Figure 6. Intra oral clinical images showing the relatively unchanged gingival volume, notice the natural emergence profile after placement of the abutment and after the delivery of the final zirconium crowns.
Figure 7. The periapical radiograph after final prosthesis delivery, note the good bone level at the implant abutment interface.
Figure 8. (A) A preoperative CBCT showing the remaining root of tooth number 24, no sign of inflammation is seen as well as an intact buccal plate, (B) A post operative CBCT showing no signs of inflammation with an stable buccal plate of bone.
It has been documented in the literature that to retain root fragments in situ covered by mucosa represents a technique for alveolar ridge preservation [21, 22].
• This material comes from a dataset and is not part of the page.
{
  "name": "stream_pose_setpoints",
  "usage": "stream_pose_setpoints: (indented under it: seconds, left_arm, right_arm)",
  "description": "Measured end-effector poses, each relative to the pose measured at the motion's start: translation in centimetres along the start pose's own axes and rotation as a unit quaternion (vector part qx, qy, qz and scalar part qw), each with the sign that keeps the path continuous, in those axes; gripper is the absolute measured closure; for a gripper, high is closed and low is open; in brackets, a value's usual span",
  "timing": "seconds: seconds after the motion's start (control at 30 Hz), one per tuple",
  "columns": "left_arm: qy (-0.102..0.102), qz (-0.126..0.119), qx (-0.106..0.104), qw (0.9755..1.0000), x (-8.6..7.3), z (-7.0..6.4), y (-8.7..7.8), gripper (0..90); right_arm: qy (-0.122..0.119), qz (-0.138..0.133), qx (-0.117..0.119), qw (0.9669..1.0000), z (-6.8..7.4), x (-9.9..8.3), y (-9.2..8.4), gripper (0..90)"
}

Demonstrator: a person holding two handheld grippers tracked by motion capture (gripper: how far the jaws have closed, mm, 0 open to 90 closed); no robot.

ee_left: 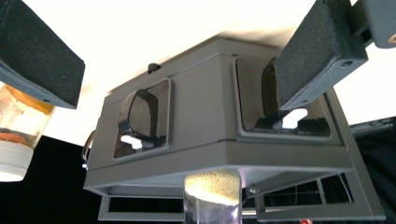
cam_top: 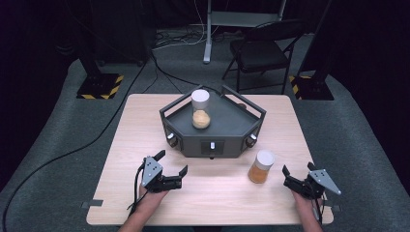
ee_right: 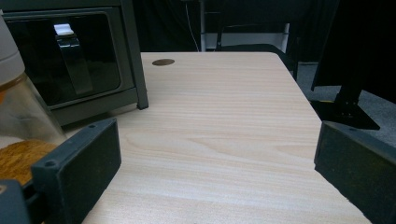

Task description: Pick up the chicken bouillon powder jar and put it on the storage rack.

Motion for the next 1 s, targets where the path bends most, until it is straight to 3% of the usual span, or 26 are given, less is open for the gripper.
stream_pose_setpoints:
  seconds: [0.33, 1.0]
  left_arm:
    - [-0.014, 0.009, 0.008, 0.9998, -1.5, 0.8, -0.3, 1.4]
    - [-0.013, 0.048, 0.025, 0.9984, -2.4, 1.6, 0.4, 1.3]
  right_arm:
    - [0.001, 0.000, 0.000, 1.0000, 0.0, 0.0, 0.0, 0.0]
    - [0.004, 0.002, 0.006, 1.0000, -0.3, 0.1, 0.1, 0.0]
Point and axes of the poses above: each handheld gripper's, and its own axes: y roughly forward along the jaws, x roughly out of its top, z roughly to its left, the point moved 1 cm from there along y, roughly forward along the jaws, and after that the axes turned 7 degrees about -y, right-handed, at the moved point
Socket shield technique to maintain the contour of the ridge was first described by Hurzeler in 2010 .
While human histological examination is needed to verify the preservation of buccal bone plate and tissue regeneration between the shield and the implant, many case reports in the literature showed the positive clinical outcome of the socket shield technique. The main advantage is to avoid noticeable alteration of ridge shapeafter tooth extraction [23-25].
Although Hurzeler et al  used a fissure bur to prepare the teeth into the shield; not much was illustrated in his study or in the literature about step by step procedure or instrumentation protocol which can be used to extract the root to leave an intact buccal fragment. The procedure itself, by using the fissure bur, is technique sensitive and depends on the skills of the dental practitioner. Precise and meticulous strokes are needed while sectioning the root as not to penetrate the buccal plate causing fenestration of bone or harm to the neighboring teeth. There is lack of clear visibility all the way to the apex of the root putting emphasis on tactile sensation of the practitioner .
Using bone trephines in implant dentistry is documented in the literature; a circular osteotomy is obtained by trephines helping to harvest discs or rings of bone to be used as grafts in the recipient sites planned .
In this case report the trephine was used to prepare the shield, by using the trephine instead of a fissure bur, a circular clean cut is obtained. Extreme care and time should be taken when using the free hand high speed fissure bur as not to fenestrate the bone or harm the adjacent teeth, while by using the trephine it is less technique sensitive and easier to stay on the track predetermined preoperatively. The borders of the cut may be predictable, resulting in an organized shape of the osteotomy that will receive theimplant fixture.
Also when using the trephine to extract the tooth, a bone fragment would be extracted with it; this fragment may be used as a graft material to be packed at the gap between the implant and the bone on the buccal aspect.
Socket shield represents a promising technique to preserve the extraction site associated with implant placement, leading to the ultimate esthetic outcome imitating the natural emergence profile and preserving the soft and hard tissue.
The shield technique protocol originally published utilized the high-speed surgical fissure bur, but this case report demonstrates that preparing the shield with a trephine may be of a great advantage. To completely judge the reaction of the tissues in humans and to compare the different armamentarium, a long-term clinical study and a human histological dissection are needed.
The authors reported no conflicts of interest related to this study.